The two index maps on the left were created using ArcGIS software and the map on the right was drawn using ArcGIS software with OpenStreetMap from USGS National Map viewer without copyright restrictions. The study area was highlighted in red.

https://doi.org/10.1371/journal.pone.0238243.g001

Data sources and processing

The data used in this work were mainly drawn from the multi-temporal remote sensing images and land price survey data for 2008–2017. Table 1 shows the images including SPOT5 and China’s GF2 images used in this work.
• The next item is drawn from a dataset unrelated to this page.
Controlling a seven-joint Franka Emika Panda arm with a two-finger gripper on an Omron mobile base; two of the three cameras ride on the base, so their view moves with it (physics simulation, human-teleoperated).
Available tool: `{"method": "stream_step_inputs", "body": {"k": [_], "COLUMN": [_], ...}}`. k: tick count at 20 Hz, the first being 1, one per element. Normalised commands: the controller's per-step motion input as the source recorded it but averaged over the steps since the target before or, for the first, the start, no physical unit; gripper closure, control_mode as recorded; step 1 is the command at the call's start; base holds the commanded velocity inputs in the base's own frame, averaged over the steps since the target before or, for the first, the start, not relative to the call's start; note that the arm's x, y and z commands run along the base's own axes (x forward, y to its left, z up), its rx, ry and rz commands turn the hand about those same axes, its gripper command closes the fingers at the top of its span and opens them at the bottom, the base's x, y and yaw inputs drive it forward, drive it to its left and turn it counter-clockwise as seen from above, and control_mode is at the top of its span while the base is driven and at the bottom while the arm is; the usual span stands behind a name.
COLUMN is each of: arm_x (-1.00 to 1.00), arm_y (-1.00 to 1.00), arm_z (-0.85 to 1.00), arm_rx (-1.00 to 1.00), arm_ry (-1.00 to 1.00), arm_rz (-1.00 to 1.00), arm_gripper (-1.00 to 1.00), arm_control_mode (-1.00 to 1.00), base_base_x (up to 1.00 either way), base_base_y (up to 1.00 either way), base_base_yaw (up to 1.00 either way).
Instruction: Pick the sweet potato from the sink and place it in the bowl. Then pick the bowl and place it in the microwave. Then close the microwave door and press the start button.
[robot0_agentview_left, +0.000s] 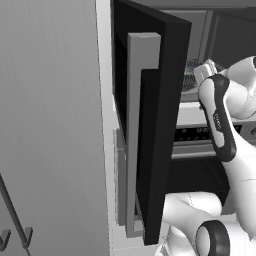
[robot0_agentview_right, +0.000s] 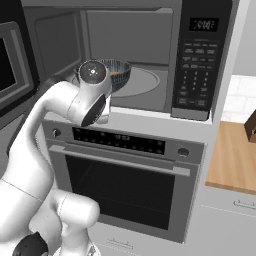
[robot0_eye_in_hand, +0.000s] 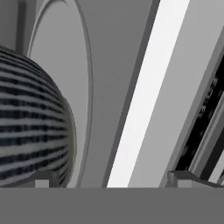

SPOT5 image acquired on October 16, 2008 can be inquired through the website (http://eds.ceode.ac.cn) and China’s GF2 images acquired on October 19 and 29, 2017 can be inquired through the website for China Resource Satellite Application Center (http://36.112.130.153:7777/DSSPlatform/productSearch.html). First, three remote sensing images were accurately registered using ERDAS software. Two GF2 images were processed by images mosaic. Random Forest (RF) classification was combined with visual interpretation to obtain land-use data for before and after the reclamation of the study area. Based on characteristics of the study area, landscapes in the study area were divided into 7 types: cultivated land, woodland, grassland, transportation land, natural water bodies (including rivers and ponds), subsided water bodies, and built-up land (including urban/rural and industrial/mining built-up land). All Kappa coefficients exceed 0.95, meeting the data accuracy requirements of this study. Land price samples data was from Jiawang land price dynamic monitoring sample survey, which were the result of our long-term monitoring and evaluation of land prices. The base date of evaluation of the land price samples were 31 December 2008 and 31 December 2017, respectively. Price samples were collected in the study area for 47 residential lands in 2008 and 65 residential lands in 2017, for which spatial interpolation was performed using GIS and geostatistical methods.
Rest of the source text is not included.